Hyena hunting went a little bit slower. They managed to steal the bait once and evade the whole situation altogether most of the rest of the time. In fact, instead of us catching a hyena with our professional gear, one of our camp dogs, Monster, managed to get herself snared by a homemade version lingering somewhere along the river. She came up to me in the morning dragging a long piece of old metal. It extended into a loop around her neck pulled pretty tightly though she seemed to have forgotten about it already. The fact that she was dragging it meant that she was able to snap it loose from whatever tree it was tied to so it must have been an old trap. What its intended target was is a mystery.

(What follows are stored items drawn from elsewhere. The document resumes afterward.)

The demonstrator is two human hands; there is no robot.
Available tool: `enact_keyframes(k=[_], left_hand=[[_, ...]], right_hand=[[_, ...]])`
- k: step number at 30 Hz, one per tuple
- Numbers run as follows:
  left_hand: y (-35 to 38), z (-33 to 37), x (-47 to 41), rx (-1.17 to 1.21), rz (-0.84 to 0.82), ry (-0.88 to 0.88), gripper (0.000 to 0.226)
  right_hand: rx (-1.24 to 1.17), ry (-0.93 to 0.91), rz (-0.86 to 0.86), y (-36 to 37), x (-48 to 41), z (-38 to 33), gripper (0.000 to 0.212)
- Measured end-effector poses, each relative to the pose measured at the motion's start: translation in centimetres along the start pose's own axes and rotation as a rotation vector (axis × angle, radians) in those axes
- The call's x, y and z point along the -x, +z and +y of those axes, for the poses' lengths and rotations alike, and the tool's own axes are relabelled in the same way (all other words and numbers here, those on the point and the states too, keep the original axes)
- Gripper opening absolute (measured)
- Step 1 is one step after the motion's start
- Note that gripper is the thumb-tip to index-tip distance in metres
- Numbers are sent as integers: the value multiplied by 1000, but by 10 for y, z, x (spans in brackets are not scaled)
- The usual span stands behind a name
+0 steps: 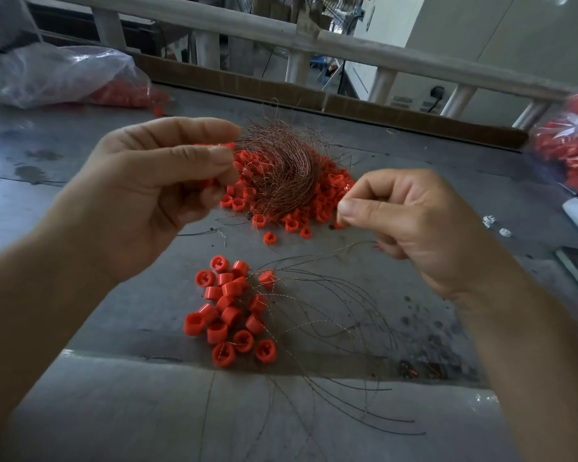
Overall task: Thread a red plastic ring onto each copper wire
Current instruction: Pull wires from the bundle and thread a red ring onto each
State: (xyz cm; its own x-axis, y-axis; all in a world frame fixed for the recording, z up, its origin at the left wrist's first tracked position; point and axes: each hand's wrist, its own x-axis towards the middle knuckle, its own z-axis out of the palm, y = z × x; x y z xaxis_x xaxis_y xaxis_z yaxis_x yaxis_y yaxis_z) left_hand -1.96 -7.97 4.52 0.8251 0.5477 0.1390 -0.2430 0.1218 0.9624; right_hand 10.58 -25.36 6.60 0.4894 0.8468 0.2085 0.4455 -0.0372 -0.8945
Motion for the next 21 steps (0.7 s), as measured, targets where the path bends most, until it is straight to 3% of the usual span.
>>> enact_keyframes(k=[7, 12, 18, 21], left_hand=[[-13, 8, -5, -61, 84, 1, 12], [-17, 2, -4, -368, -135, -162, 25], [-9, -12, -4, -684, -204, -134, 41], [-6, -18, -2, -792, -230, -122, 35]], right_hand=[[127, 51, 4, -19, -2, 5, 21], [281, 201, -101, -35, -2, 16, 21], [442, 340, -288, -34, -2, 27, 19], [529, 357, -351, -32, -2, 29, 19]])
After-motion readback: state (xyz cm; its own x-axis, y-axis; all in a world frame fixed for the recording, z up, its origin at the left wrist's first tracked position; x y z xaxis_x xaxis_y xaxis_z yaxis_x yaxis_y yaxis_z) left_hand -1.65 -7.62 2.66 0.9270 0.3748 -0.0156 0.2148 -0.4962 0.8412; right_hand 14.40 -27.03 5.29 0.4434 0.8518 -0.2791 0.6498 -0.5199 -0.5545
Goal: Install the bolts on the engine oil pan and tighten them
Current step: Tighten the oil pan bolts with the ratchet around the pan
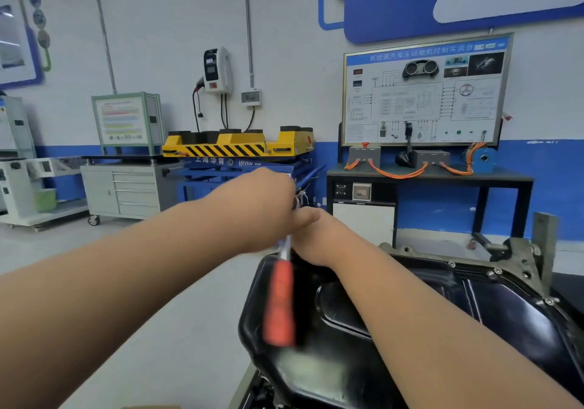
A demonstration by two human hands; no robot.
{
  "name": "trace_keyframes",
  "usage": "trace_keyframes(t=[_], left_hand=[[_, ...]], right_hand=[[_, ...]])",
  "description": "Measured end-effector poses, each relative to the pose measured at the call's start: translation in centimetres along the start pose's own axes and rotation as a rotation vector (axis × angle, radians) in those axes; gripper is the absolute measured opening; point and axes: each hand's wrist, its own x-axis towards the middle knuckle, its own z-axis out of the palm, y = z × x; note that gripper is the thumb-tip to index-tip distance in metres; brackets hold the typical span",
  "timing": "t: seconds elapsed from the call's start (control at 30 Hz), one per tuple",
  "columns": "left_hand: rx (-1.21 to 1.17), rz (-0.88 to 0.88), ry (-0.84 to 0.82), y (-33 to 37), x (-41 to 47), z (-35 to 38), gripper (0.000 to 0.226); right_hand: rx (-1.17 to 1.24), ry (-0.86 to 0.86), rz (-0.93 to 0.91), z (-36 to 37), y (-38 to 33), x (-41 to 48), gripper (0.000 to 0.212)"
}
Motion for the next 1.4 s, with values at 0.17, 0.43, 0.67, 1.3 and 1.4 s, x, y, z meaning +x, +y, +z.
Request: trace_keyframes(t=[0.17,0.43,0.67,1.3,1.4], left_hand=[[-0.034,0.022,0.082,-0.5,-0.1,0.4,0.034],[0.051,0.348,-0.026,-3.4,-0.3,-0.7,0.037],[-0.153,0.062,0.156,-3.3,-0.6,0.5,0.042],[-0.363,-0.152,0.069,-2.4,-1.2,1.7,0.050],[-0.093,0.060,0.131,-2.5,-1.1,0.8,0.030]], right_hand=[[-0.079,0.102,0.004,0.7,0.1,1.0,0.023],[0.037,0.000,-0.191,-0.8,1.4,-0.2,0.024],[-0.108,0.082,-0.275,-1.7,1.3,-0.9,0.017],[-0.171,0.150,-0.290,-0.6,1.0,-0.4,0.016],[-0.085,0.147,-0.261,-0.8,1.5,-0.4,0.011]])
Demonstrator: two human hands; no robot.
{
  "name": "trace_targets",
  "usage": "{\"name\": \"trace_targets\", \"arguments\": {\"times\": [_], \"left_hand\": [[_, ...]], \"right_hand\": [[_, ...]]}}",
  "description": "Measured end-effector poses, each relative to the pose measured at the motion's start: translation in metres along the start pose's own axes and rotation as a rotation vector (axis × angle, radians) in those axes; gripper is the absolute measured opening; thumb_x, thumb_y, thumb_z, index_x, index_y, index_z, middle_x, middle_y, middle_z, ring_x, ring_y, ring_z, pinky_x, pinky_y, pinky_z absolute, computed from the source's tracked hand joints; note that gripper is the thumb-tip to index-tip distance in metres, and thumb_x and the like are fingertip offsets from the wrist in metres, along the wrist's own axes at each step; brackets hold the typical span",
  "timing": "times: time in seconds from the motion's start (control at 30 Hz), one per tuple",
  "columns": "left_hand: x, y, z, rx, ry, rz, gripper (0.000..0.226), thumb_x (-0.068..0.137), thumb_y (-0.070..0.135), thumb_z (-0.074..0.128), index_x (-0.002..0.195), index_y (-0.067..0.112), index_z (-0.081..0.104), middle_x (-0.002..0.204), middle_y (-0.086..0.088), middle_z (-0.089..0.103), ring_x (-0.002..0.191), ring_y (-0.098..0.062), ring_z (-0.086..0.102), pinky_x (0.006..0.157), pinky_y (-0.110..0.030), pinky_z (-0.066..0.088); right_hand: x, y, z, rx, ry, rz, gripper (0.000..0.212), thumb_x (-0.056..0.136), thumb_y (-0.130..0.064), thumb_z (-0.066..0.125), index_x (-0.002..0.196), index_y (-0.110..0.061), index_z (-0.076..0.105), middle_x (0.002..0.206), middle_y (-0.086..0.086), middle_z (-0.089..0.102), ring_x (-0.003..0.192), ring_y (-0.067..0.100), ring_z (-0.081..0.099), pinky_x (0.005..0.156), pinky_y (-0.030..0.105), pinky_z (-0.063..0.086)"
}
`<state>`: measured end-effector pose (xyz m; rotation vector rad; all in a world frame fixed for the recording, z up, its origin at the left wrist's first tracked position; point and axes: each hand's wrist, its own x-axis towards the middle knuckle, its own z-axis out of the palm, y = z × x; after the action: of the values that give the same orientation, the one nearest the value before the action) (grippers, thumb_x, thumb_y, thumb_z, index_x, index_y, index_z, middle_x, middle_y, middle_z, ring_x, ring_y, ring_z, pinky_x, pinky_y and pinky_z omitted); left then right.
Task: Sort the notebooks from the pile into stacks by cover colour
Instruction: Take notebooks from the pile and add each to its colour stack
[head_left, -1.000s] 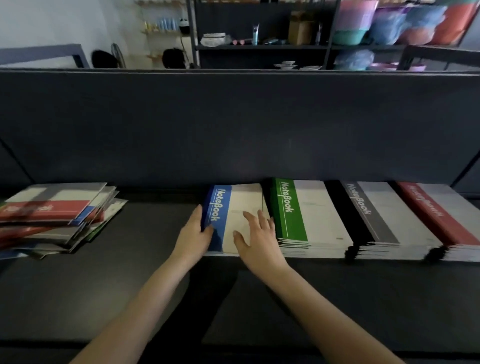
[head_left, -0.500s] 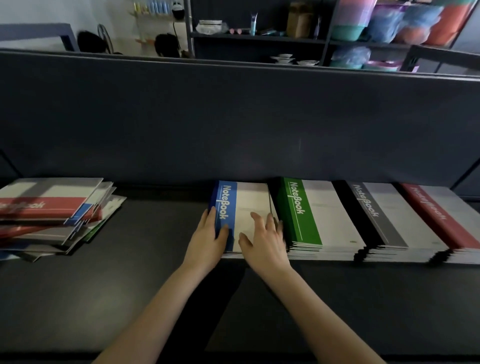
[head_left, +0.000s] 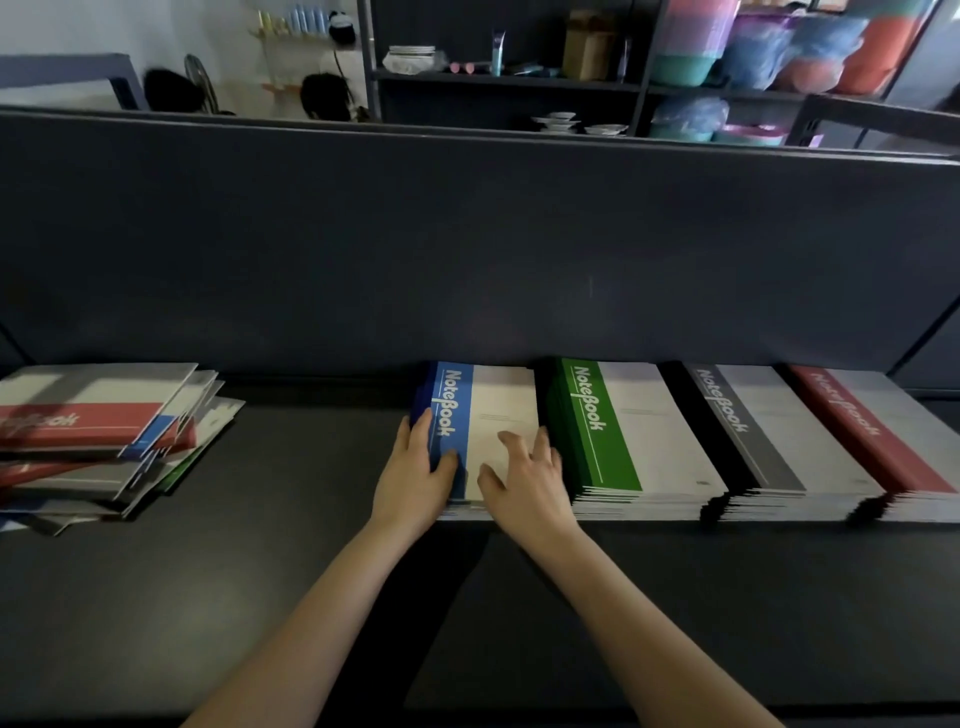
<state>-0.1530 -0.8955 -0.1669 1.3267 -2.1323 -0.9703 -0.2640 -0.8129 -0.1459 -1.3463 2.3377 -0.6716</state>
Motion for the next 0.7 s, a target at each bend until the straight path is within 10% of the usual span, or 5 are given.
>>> {"name": "trace_targets", "arguments": {"times": [0.13,0.33,0.7], "left_hand": [[0.001,-0.002,-0.005,-0.133,-0.035,0.005,0.065,0.098,0.022,0.05,0.152,0.022,0.015,0.16,-0.004,0.016,0.143,-0.024,0.025,0.113,-0.037,0.027],[-0.013,-0.019,-0.035,-0.313,0.013,-0.008,0.063,0.1,0.019,0.047,0.153,0.027,0.013,0.157,0.007,0.02,0.143,-0.012,0.021,0.105,-0.018,0.019],[-0.061,-0.084,-0.126,-0.197,0.35,-0.034,0.053,0.095,0.007,0.051,0.144,0.022,0.038,0.143,0.01,0.039,0.135,-0.006,0.033,0.108,-0.018,0.023]], "right_hand": [[0.004,-0.001,-0.001,-0.022,-0.036,-0.004,0.058,0.097,-0.04,0.043,0.148,-0.022,0.024,0.158,0.018,-0.002,0.125,0.036,0.047,0.092,0.035,0.043],[0.01,-0.015,-0.007,-0.093,0.04,-0.124,0.06,0.097,-0.032,0.045,0.15,-0.019,0.02,0.159,0.015,-0.001,0.146,0.032,0.005,0.116,0.041,0.025],[0.002,-0.127,0.051,-0.01,-0.065,-0.508,0.05,0.097,-0.03,0.045,0.145,-0.025,0.033,0.157,0.0,0.019,0.147,0.019,0.009,0.116,0.051,0.001]]}}
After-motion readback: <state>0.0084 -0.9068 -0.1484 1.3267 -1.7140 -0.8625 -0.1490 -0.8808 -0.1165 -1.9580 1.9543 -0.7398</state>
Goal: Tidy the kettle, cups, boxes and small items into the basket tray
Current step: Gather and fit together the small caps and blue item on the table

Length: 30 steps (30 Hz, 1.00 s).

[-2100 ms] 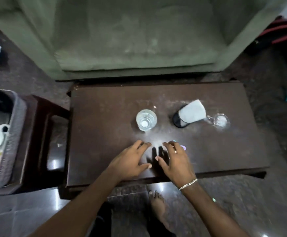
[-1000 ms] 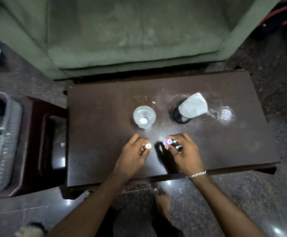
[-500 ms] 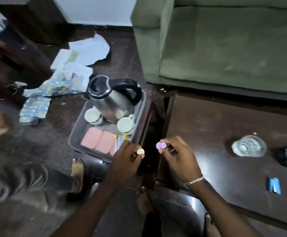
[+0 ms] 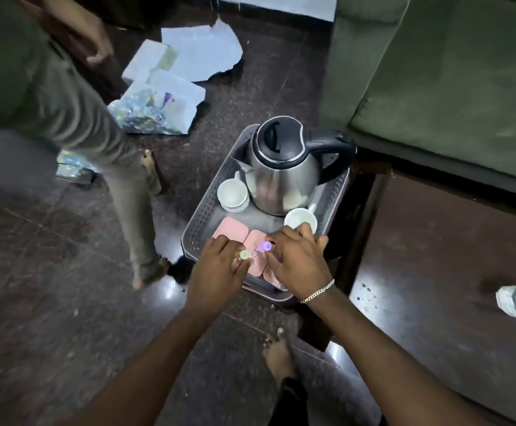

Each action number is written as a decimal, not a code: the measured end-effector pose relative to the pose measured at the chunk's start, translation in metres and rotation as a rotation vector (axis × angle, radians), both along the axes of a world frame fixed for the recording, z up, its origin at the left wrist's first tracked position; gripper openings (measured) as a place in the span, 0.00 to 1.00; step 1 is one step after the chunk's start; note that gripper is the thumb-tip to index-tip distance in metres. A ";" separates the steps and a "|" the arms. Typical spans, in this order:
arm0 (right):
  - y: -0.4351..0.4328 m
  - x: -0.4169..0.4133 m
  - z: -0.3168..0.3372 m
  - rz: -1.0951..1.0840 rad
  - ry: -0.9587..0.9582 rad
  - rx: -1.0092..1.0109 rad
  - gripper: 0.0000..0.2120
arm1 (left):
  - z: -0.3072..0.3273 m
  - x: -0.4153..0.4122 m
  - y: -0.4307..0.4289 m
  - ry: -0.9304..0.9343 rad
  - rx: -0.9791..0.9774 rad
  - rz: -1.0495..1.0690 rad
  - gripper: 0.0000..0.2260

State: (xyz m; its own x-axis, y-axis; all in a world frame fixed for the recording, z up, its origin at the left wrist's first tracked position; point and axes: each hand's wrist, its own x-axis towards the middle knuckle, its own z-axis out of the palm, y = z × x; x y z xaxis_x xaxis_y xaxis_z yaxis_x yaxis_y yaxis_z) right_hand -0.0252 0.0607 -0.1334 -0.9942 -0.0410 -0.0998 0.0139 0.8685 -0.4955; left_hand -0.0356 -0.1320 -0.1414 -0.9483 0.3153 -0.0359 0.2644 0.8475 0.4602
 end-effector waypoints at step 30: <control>0.231 0.163 0.037 -0.336 0.139 -0.175 0.33 | 0.045 0.059 0.239 -0.093 0.269 -0.447 0.29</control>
State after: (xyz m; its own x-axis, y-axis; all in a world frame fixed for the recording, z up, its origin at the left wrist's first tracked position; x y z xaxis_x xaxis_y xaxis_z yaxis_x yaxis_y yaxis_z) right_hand 0.1375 0.2919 -0.0963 -0.9587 0.2840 0.0167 0.2047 0.7293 -0.6528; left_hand 0.0239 0.1072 -0.0965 -0.7155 0.6982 0.0240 0.5208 0.5102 0.6845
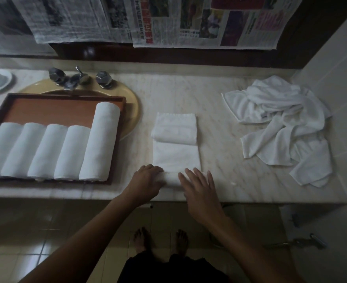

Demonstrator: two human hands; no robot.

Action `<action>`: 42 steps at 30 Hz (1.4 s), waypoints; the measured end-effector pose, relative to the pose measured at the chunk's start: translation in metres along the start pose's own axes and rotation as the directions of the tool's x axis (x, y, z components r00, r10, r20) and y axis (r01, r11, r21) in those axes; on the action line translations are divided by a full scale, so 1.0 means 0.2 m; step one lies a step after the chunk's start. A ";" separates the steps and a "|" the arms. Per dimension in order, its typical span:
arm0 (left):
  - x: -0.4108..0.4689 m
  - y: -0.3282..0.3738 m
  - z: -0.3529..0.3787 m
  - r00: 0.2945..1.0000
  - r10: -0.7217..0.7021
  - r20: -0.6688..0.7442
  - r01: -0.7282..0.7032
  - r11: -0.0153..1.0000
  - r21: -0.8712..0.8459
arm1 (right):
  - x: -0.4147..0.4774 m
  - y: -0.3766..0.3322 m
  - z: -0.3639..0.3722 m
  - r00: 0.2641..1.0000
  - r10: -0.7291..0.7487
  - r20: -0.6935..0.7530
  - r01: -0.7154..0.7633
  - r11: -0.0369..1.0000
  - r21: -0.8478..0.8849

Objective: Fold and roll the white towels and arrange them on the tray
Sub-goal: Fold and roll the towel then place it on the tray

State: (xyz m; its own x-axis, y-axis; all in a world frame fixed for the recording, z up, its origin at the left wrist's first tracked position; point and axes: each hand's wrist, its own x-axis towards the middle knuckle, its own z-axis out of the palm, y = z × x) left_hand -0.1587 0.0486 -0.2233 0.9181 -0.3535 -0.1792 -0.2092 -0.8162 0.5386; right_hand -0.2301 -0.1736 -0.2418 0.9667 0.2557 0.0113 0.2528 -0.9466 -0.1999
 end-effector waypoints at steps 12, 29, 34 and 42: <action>0.03 -0.01 0.07 0.994 -0.104 -0.018 0.104 0.995 -0.007 | 0.21 0.09 -0.01 0.993 -0.026 0.112 0.028 0.999 -0.017; -0.07 0.07 0.16 0.972 0.233 -0.026 -0.208 0.909 0.361 | 0.11 0.08 -0.06 0.996 -0.054 0.075 0.049 0.997 0.059; -0.01 0.09 0.09 0.978 0.208 0.009 -0.201 0.933 0.298 | 0.15 0.12 -0.03 0.996 -0.079 0.032 0.078 0.996 0.043; 0.02 0.04 0.04 0.972 0.215 0.094 -0.234 0.905 0.355 | 0.28 0.15 -0.09 0.978 -0.106 0.179 0.084 0.989 0.125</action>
State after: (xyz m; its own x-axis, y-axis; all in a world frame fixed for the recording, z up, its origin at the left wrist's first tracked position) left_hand -0.1587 0.0373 -0.2271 0.8160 -0.5619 -0.1355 -0.5240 -0.8181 0.2370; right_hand -0.1670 -0.1922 -0.2291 0.9115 0.3855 -0.1433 0.3261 -0.8898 -0.3193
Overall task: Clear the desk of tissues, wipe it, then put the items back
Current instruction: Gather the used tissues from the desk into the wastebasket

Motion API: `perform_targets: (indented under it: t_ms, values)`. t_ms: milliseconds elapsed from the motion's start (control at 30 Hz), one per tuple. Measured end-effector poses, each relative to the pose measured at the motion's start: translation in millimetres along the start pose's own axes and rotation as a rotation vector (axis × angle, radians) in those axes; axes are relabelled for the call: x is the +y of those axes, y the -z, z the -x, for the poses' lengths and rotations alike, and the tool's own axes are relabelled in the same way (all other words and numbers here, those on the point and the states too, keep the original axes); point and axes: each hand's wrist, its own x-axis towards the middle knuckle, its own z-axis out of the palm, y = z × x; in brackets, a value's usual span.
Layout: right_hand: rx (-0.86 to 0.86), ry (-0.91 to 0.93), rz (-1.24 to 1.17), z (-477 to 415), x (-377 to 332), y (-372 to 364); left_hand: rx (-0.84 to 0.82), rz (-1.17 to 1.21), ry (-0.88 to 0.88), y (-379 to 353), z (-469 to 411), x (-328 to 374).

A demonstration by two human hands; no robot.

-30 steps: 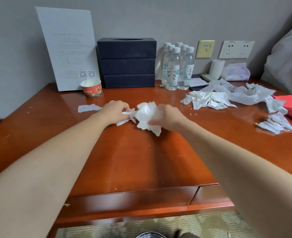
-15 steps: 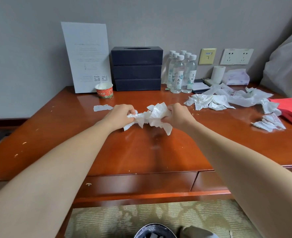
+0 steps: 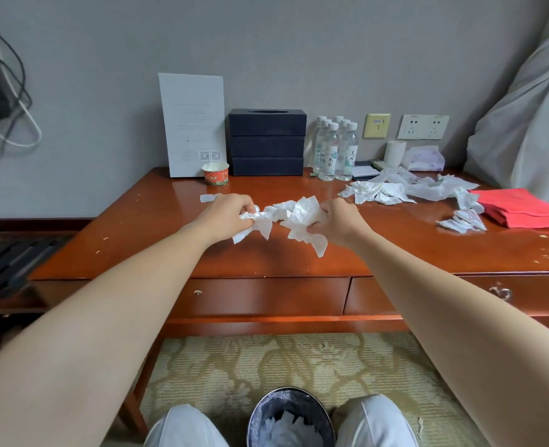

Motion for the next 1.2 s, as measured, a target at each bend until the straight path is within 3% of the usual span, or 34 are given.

Before closing the Creel chapter of this year, we took them to visit a couple of the schools. The children greeted us with practiced song and dance routines and the story was the same at both schools; they had qualified for the countrywide competition, but couldn’t afford to go. We introduced ourselves and left them with some school supplies collected from visitors of the research center. Then Scott’s daughters showed a video that they had made of students from their school. One of the teachers said that she was pretty sure that that was the first time 90 percent of the children had ever seen a computer screen. The video showed little clips of various school subjects and then a bunch of the students were asked what they liked to do for fun. Being a school in Montana, I think about 95 percent of them said that they liked to ski. The girls thought this through and realized that children in a remote, arid part of Kenya probably didn’t know what skiing was, let alone snow. So they included some snapshots of snowy mountaintops and people skiing. The children pushed and shoved for a better view of the screen and another one of the teachers turned to me and asked, “So what subject in school is skiing?”